[Stored items from a collection]
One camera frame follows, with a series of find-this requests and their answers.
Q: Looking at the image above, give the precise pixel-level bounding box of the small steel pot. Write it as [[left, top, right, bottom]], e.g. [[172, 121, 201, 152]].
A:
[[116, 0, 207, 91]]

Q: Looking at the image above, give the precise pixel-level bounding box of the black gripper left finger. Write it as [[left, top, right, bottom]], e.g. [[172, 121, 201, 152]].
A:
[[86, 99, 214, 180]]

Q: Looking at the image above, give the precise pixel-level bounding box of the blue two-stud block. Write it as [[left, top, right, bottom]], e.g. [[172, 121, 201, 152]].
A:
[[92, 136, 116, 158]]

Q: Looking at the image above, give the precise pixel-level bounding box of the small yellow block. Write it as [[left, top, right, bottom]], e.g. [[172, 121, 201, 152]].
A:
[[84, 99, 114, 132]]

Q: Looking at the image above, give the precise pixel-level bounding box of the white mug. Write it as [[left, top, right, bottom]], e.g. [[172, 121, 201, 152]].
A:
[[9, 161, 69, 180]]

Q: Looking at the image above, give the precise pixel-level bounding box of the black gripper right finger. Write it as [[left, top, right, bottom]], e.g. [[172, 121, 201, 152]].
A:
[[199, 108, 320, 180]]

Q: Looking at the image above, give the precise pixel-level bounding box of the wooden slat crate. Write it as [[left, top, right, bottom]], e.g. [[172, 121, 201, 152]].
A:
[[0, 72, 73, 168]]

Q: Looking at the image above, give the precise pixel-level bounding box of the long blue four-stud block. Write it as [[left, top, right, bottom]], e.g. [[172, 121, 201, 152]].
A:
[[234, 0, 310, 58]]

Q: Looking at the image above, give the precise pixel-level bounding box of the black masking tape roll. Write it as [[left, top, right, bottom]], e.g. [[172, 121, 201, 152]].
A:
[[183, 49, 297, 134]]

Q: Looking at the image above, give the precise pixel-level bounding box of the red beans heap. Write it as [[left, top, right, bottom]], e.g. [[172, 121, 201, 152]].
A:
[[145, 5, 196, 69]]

● Exercise requirements
Copy out each line of the records that holds the string "Write".

● Response area
Q: Looking at the image above, give the precise pixel-level bounding box of the small steel pot. Write it as [[left, top, right, bottom]], e.g. [[172, 121, 201, 152]].
Q: Looking at the image above, give the precise pixel-level bounding box of the black gripper left finger. Write it as [[left, top, right, bottom]], e.g. [[172, 121, 201, 152]].
Q: Looking at the image above, give the precise pixel-level bounding box of the blue two-stud block. Write it as [[left, top, right, bottom]], e.g. [[172, 121, 201, 152]].
Q: Looking at the image above, give the precise pixel-level bounding box of the small yellow block. Write it as [[left, top, right, bottom]], e.g. [[172, 121, 201, 152]].
Q: Looking at the image above, give the precise pixel-level bounding box of the white mug. Write it as [[left, top, right, bottom]], e.g. [[172, 121, 201, 152]].
Q: Looking at the image above, give the precise pixel-level bounding box of the black gripper right finger. Write it as [[left, top, right, bottom]], e.g. [[172, 121, 201, 152]].
Q: Looking at the image above, give the precise pixel-level bounding box of the wooden slat crate. Write it as [[left, top, right, bottom]], e.g. [[172, 121, 201, 152]].
Q: Looking at the image above, give the precise pixel-level bounding box of the long blue four-stud block. Write it as [[left, top, right, bottom]], e.g. [[172, 121, 201, 152]].
Q: Looking at the image above, give the precise pixel-level bounding box of the black masking tape roll. Write it as [[left, top, right, bottom]], e.g. [[172, 121, 201, 152]].
Q: Looking at the image above, give the precise pixel-level bounding box of the red beans heap. Write it as [[left, top, right, bottom]], e.g. [[172, 121, 201, 152]].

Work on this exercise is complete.